※この記事は日経ビジネスオンラインに、2011年10月5日に掲載したものを再編集して転載したものです。記事中の肩書きやデータは記事公開日当時のものです。

 今回は、日本文化のシンボルと外国人がイメージする分野でのメソッドが、海外でどのようにローカライズしながら受け入れられているのかをテーマとしたい。空手をとりあげる。

 流派がさまざまにあるが、米国の極真会館の立ち上げ時に尽力し、いろいろな文化の人間を指導してきた後藤芳輝氏にインタビューのお相手になって頂いた。

空手には世界の統一的な大会がない

安西:まず米国の極真会館はどういう位置にあるのですか?

後藤 芳輝氏
1996年にニューヨーク道場指導員に抜擢され渡米。数々の国際大会で実績を残す。NY道場師範代として3000人以上の生徒を指導し、米国代表選手も多数輩出。また世界各国での大会やイベントにも多く参加し、海外メンバーとの親交を深める。その傍ら、MBAを取得し、大手日系商社に勤務。米国における日系自動車メーカーの海外生産や新規進出のサポートも経験。2009年に帰国し、貿易業に従事。城西世田谷東支部所属。
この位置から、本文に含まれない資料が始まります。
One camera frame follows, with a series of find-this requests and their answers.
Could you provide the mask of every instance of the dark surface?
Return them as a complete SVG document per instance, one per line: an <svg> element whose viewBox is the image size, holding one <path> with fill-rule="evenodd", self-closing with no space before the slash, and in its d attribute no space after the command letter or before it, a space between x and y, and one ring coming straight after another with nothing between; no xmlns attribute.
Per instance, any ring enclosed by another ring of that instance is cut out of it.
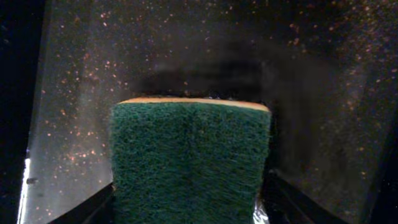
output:
<svg viewBox="0 0 398 224"><path fill-rule="evenodd" d="M0 30L2 34L0 56L4 64L2 78L5 80L1 82L2 104L5 105L2 107L9 108L2 110L6 116L2 116L1 121L1 158L5 162L1 163L0 186L1 200L5 203L1 204L0 217L1 223L13 223L19 198L18 186L22 179L23 157L21 156L26 150L32 88L37 68L42 10L36 7L43 4L20 5L14 1L6 3L15 5L10 5L11 10L8 10L10 7L1 7L7 11L6 15L10 16L1 21ZM345 136L326 142L330 145L330 149L320 156L332 159L335 156L335 158L329 162L319 159L317 160L319 164L307 168L312 172L286 179L323 205L325 209L333 211L345 220L366 219L366 213L358 214L350 209L334 208L345 207L341 204L341 200L339 202L341 198L347 200L345 203L355 207L354 200L358 195L353 192L362 192L361 198L371 195L372 192L368 190L372 189L370 186L373 183L377 183L375 180L377 175L381 175L377 171L381 165L374 161L375 158L383 158L380 152L384 148L384 140L389 132L389 123L396 107L397 50L394 40L397 39L397 32L394 24L397 6L394 3L381 2L378 6L343 2L324 5L281 3L276 6L274 4L279 3L270 1L269 12L266 12L264 2L261 5L258 3L233 5L231 10L233 13L228 14L225 12L230 9L229 4L217 4L211 7L194 1L179 6L160 7L158 4L154 5L155 3L147 4L133 7L123 2L118 4L91 1L84 4L64 2L54 4L51 10L47 11L51 18L49 19L51 26L46 33L47 38L44 39L48 41L42 46L46 48L41 57L46 66L39 70L39 77L43 80L37 89L37 97L42 100L37 101L39 103L34 116L36 120L31 129L35 138L40 137L41 144L38 145L38 140L34 141L32 138L30 145L34 147L29 147L31 152L35 151L31 154L32 160L41 158L38 167L36 166L37 169L33 172L33 175L36 175L30 177L31 180L37 178L39 183L32 194L35 196L31 199L36 202L30 205L30 212L38 210L38 213L30 215L30 218L38 220L45 215L43 221L51 220L99 190L100 177L105 177L101 180L102 185L107 184L106 179L110 179L110 174L103 163L98 164L99 170L95 167L76 168L73 174L58 179L57 185L52 185L54 183L52 179L55 175L60 175L59 170L55 168L63 163L63 158L68 158L70 162L72 154L75 154L79 160L76 163L82 164L90 162L86 161L83 155L91 154L92 148L99 150L95 151L96 155L106 152L106 149L102 149L102 144L106 142L102 141L106 139L103 134L105 128L99 123L106 117L106 110L110 105L132 96L133 90L126 86L134 83L135 75L153 71L156 65L160 65L157 60L158 54L160 57L192 60L193 57L188 57L189 55L206 55L207 49L204 43L208 37L207 40L211 40L215 36L213 34L217 33L218 37L227 39L229 36L223 35L225 30L257 24L255 26L261 27L260 33L263 37L272 38L279 45L288 45L288 48L296 52L309 54L332 65L336 65L337 61L338 68L344 71L342 73L344 85L340 90L343 90L345 96L334 98L338 103L345 102L344 107L336 113L338 119L323 127L325 130L333 130L325 133L326 136L331 136L336 131ZM192 16L194 17L192 21L187 20ZM233 23L227 22L225 26L208 26L210 22L220 22L220 25L224 24L223 21L233 21ZM200 41L202 44L197 46L193 44ZM80 108L80 111L76 110L78 106L68 104L77 101L86 105ZM50 113L47 105L56 109ZM96 117L97 123L92 123L92 119L83 119L91 116ZM70 132L70 128L73 129L74 126L83 123L91 123L93 126L79 126L77 130L73 130L73 134L80 133L79 138L82 138L82 133L87 136L92 129L95 129L94 139L99 136L101 141L92 145L91 139L77 140L78 136L69 138L66 135ZM57 139L68 138L68 140L58 142L48 138L49 134ZM54 155L55 149L64 146L64 141L68 141L66 148L58 150ZM342 146L343 149L335 149L336 146ZM101 158L102 156L98 156L92 161ZM393 171L387 172L384 178L381 188L383 193L379 202L381 206L377 207L379 211L384 211L378 213L378 217L386 219L384 223L397 221L394 216L398 206L397 169L390 167L389 170ZM82 177L81 173L85 172L94 175L85 174L90 177ZM373 192L377 192L377 189L376 184ZM364 207L372 207L375 198L374 195L371 196L370 205L365 206L364 203ZM54 212L48 211L46 206L57 209Z"/></svg>

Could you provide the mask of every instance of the scrubbing sponge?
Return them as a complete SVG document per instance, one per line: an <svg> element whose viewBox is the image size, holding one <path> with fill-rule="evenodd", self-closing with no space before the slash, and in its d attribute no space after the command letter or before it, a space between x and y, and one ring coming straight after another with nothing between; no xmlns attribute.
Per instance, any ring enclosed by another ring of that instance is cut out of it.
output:
<svg viewBox="0 0 398 224"><path fill-rule="evenodd" d="M136 98L113 108L116 223L250 223L268 155L259 104Z"/></svg>

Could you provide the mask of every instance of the rough green texture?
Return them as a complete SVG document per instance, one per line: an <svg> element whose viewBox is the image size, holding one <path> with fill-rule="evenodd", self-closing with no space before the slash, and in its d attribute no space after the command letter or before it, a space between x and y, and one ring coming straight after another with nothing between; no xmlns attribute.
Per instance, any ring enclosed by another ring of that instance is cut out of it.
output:
<svg viewBox="0 0 398 224"><path fill-rule="evenodd" d="M206 103L115 106L116 223L250 223L270 118Z"/></svg>

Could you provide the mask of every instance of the crease in sponge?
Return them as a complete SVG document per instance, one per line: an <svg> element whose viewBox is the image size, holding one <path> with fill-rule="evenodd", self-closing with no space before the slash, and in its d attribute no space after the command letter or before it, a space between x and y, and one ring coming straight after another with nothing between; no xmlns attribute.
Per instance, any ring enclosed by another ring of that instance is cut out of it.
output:
<svg viewBox="0 0 398 224"><path fill-rule="evenodd" d="M111 116L116 223L251 223L268 156L260 104L136 98Z"/></svg>

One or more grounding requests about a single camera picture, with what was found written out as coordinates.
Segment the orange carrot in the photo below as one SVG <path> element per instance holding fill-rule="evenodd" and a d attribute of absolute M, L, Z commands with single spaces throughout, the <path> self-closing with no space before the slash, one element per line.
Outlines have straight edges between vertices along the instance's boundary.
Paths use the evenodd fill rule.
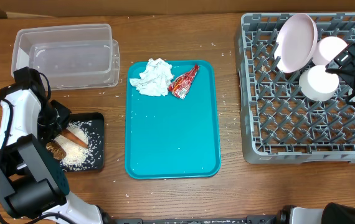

三段。

後藤:本部直轄道場がマンハッタンにあり、日本の総本部と世界各国の支部の窓口となる国際部があります。1996年に第一回北米空手道選手権を開催。1999年には南米地区も含めたアメリカズカップ(現:オールアメリカンオープン)へと拡大。現在では毎年世界20カ国以上から代表選手が参加する、世界最大規模の空手道選手権の一つへと成長しました。
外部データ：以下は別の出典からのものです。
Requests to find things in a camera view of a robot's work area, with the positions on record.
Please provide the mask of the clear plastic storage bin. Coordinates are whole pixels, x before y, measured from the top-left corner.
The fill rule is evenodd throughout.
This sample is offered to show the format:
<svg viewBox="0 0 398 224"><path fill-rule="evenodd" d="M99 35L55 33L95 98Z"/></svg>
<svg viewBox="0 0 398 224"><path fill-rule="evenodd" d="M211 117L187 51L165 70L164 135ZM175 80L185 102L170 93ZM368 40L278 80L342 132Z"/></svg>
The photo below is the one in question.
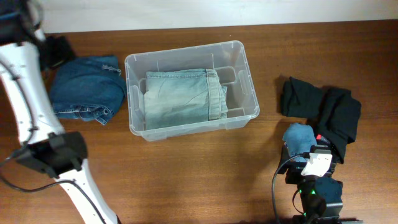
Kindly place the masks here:
<svg viewBox="0 0 398 224"><path fill-rule="evenodd" d="M129 129L146 141L195 134L219 129L243 128L259 115L244 45L238 40L208 45L128 55L126 70ZM220 83L227 86L225 119L148 130L145 122L144 93L147 72L172 72L194 68L217 71Z"/></svg>

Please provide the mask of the dark blue jeans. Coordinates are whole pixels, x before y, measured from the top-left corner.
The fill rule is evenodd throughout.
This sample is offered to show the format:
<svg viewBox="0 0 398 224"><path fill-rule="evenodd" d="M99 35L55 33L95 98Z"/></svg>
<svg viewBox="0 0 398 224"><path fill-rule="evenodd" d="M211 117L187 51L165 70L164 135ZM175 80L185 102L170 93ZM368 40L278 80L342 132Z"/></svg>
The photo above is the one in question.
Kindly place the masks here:
<svg viewBox="0 0 398 224"><path fill-rule="evenodd" d="M55 75L49 98L59 119L97 121L105 125L127 97L115 55L76 58Z"/></svg>

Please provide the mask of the large black garment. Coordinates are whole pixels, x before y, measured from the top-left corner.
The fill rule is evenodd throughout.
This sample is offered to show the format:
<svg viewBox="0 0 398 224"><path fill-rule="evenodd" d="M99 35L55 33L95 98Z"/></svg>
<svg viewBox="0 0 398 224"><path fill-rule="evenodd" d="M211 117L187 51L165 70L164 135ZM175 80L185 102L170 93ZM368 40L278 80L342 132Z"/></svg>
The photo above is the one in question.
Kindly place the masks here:
<svg viewBox="0 0 398 224"><path fill-rule="evenodd" d="M351 91L330 88L322 104L317 124L317 134L332 145L336 161L343 164L346 147L355 142L361 116L361 103L351 96Z"/></svg>

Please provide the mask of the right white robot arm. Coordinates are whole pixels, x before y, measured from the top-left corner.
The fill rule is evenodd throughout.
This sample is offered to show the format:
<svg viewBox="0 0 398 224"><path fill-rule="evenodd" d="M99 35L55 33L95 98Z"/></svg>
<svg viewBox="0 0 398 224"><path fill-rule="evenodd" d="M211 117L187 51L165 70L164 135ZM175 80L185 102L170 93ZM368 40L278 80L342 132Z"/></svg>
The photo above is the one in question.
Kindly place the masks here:
<svg viewBox="0 0 398 224"><path fill-rule="evenodd" d="M327 146L312 146L297 155L282 147L279 166L272 179L272 204L277 223L281 220L275 204L275 181L285 176L285 183L296 186L293 199L300 197L302 210L291 218L292 223L363 223L356 218L341 218L343 183L332 178L336 162Z"/></svg>

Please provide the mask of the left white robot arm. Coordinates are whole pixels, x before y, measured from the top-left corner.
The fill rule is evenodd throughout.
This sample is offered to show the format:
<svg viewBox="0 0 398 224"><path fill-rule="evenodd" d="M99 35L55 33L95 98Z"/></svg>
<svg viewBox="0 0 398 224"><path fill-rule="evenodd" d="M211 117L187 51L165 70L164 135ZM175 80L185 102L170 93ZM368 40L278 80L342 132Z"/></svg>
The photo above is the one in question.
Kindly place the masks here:
<svg viewBox="0 0 398 224"><path fill-rule="evenodd" d="M49 50L37 1L1 1L1 80L17 123L20 148L1 162L18 164L53 179L68 194L85 223L119 223L90 172L79 132L65 132L55 116L42 72Z"/></svg>

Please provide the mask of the light blue jeans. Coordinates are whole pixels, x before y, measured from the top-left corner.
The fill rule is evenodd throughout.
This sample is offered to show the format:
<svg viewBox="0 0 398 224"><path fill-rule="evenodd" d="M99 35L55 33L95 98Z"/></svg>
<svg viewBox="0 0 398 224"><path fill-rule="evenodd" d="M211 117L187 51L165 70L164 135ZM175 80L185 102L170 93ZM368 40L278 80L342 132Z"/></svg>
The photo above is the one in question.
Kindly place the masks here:
<svg viewBox="0 0 398 224"><path fill-rule="evenodd" d="M227 91L213 69L147 72L146 129L226 119Z"/></svg>

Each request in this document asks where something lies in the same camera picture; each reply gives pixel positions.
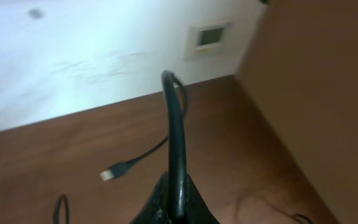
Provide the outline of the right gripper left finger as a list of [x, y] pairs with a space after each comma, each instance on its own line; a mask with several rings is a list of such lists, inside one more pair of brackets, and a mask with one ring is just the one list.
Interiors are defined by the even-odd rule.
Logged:
[[145, 205], [130, 224], [170, 224], [167, 214], [168, 172], [164, 172], [157, 181]]

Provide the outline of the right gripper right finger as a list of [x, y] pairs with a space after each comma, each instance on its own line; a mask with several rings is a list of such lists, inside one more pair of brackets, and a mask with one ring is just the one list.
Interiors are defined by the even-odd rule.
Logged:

安西:それでは、一般的なところからお伺いします。空手と柔道で何が異なりますか?

後藤:柔道と違い、世界で統一の大会や団体がないことでしょう。数多くの流派があり、それぞれ稽古の体系や試合ルールが異なります。また町道場レベルが多く、空手人口の把握が困難です。世界で3千万とも6千万人とも言われるのですから。

安西:地域により組織の仕組みに違いはありますか?

後藤:日本で空手は武道です。流派ごとに組織、指導体系、大会が行われています。それがヨーロッパになるとスポーツとしての要素が強く、国からの認可の元に協会や連盟を作り、それをベースに活動しています。ただ、国はあくまでも空手としか見ていないので、流派に対する意識は低いようです。アメリカは国との関わりが一切ありません。そのため大きな組織はほとんどなく、大半は独立した町道場です。

NY道場では人種、年齢、性別を超えて稽古を行う

安西:どうして空手が海外で普及したのですか?

後藤:戦後、日本に駐留した米軍兵が空手を習って、米国内で広めたのがきっかけです。ヨーロッパへは1960年代以降に日本の空手指導員が海外へ派遣され、普及されていきました。
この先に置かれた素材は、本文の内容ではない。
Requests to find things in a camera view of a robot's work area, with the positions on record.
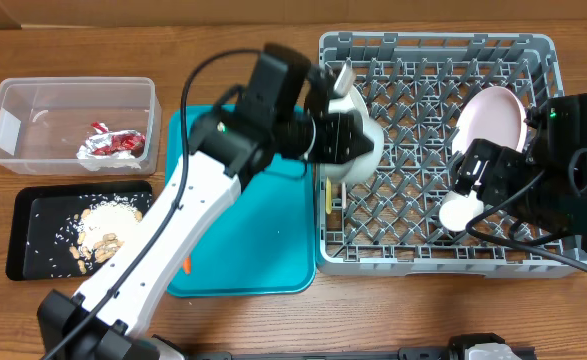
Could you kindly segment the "grey bowl with rice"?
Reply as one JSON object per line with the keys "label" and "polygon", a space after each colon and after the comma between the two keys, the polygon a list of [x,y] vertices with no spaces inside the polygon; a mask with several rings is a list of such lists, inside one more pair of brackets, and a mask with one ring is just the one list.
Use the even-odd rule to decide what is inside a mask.
{"label": "grey bowl with rice", "polygon": [[362,115],[357,110],[350,111],[356,119],[356,123],[362,127],[363,134],[372,141],[373,150],[361,155],[345,164],[321,165],[324,174],[333,183],[347,185],[363,183],[378,167],[384,150],[384,131],[382,127],[370,119],[368,115]]}

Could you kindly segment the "white bowl with peanuts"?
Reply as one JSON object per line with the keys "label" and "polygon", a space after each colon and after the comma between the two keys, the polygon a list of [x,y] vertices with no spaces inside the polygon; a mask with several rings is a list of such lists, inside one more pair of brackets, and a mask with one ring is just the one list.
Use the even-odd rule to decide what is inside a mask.
{"label": "white bowl with peanuts", "polygon": [[357,110],[363,118],[369,117],[367,105],[355,85],[352,85],[347,95],[332,99],[328,104],[328,113],[348,113]]}

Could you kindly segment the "white plastic fork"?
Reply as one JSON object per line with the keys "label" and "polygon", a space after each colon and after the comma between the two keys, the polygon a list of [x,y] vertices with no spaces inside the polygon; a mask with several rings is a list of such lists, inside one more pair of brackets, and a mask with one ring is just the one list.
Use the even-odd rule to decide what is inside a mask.
{"label": "white plastic fork", "polygon": [[342,203],[342,210],[346,210],[348,204],[348,191],[347,185],[345,183],[341,184],[341,203]]}

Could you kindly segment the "white cup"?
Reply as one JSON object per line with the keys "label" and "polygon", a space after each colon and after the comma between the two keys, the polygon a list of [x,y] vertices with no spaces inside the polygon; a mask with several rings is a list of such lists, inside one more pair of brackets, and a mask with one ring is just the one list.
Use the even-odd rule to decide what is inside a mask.
{"label": "white cup", "polygon": [[450,231],[464,231],[466,225],[484,211],[484,203],[471,191],[467,196],[450,191],[443,198],[439,209],[442,226]]}

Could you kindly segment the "yellow plastic spoon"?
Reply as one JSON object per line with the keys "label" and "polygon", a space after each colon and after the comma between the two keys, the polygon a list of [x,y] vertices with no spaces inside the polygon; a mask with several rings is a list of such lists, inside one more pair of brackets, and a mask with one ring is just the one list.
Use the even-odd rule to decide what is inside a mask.
{"label": "yellow plastic spoon", "polygon": [[332,183],[328,177],[325,179],[325,213],[326,215],[330,215],[332,213],[333,205],[332,205]]}

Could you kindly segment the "white round plate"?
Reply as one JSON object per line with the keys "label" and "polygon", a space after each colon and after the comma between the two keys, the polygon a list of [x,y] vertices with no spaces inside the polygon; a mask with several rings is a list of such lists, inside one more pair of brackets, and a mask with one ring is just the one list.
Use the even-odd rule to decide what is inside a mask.
{"label": "white round plate", "polygon": [[507,88],[494,86],[481,90],[460,113],[452,152],[464,154],[475,139],[486,139],[521,152],[527,134],[525,117],[521,101]]}

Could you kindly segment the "orange carrot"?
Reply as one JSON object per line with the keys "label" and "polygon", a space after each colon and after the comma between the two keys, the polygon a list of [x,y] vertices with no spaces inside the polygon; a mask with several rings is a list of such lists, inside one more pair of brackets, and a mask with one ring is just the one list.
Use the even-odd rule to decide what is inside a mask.
{"label": "orange carrot", "polygon": [[187,257],[182,265],[183,271],[186,275],[190,275],[192,271],[191,257]]}

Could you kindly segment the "red silver foil wrapper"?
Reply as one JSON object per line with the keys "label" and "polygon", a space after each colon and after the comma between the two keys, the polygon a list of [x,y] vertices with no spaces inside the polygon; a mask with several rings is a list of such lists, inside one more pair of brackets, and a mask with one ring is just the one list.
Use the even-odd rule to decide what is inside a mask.
{"label": "red silver foil wrapper", "polygon": [[137,130],[110,131],[104,123],[93,122],[95,134],[80,146],[79,158],[135,158],[144,150],[146,137]]}

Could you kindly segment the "white napkin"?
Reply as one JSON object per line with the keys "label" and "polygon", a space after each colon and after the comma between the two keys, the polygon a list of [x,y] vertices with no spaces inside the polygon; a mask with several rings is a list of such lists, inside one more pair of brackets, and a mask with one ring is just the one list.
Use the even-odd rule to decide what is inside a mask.
{"label": "white napkin", "polygon": [[140,169],[137,158],[129,150],[116,151],[110,155],[94,155],[88,147],[82,145],[76,157],[81,161],[83,167],[89,171],[100,171],[102,169]]}

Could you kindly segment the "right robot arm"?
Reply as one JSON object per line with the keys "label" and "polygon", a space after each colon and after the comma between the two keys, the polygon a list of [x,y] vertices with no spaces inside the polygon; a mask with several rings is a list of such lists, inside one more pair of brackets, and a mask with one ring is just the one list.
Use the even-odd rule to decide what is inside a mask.
{"label": "right robot arm", "polygon": [[551,98],[524,122],[536,131],[525,152],[482,136],[454,165],[454,191],[488,207],[465,230],[587,273],[587,93]]}

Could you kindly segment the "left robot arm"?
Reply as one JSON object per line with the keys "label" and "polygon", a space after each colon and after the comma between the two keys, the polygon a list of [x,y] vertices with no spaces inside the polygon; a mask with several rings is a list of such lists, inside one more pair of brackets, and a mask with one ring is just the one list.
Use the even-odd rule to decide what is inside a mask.
{"label": "left robot arm", "polygon": [[210,226],[275,156],[329,166],[333,180],[368,178],[383,151],[381,128],[338,73],[268,43],[247,84],[183,122],[182,156],[169,183],[124,246],[72,296],[50,292],[37,317],[49,359],[179,359],[148,334],[166,288]]}
安西:だからヨーロッパは組織化が進んだのでしょうね。

米国の空手は精神面を重視

安西:米国の空手と日本の空手の間に、大きな違いとして何がありますか?

後藤:まず、強さに対する認識ですね。日本人は空手を習うことに対して肉体的な強さを求める傾向が強いです。特に極真空手の場合、「地上最強のカラテ」をキャッチフレーズにしていた時期があるので、肉体的強さへの追求や勝負に対するこだわりが強い。肉体的鍛練を通して、精神面も鍛えるという考えです。

安西:アメリカは?

後藤:銃社会なので誰が最強かという意識はほとんどありません。いくら肉体を鍛えたところで銃やナイフを持った相手に敵うわけはなく、肉体的強さの追求というよりも、どんな状況でも対応出来るような精神面に重きを置いている人が多いです。そのために肉体を鍛えることも大事という考えです。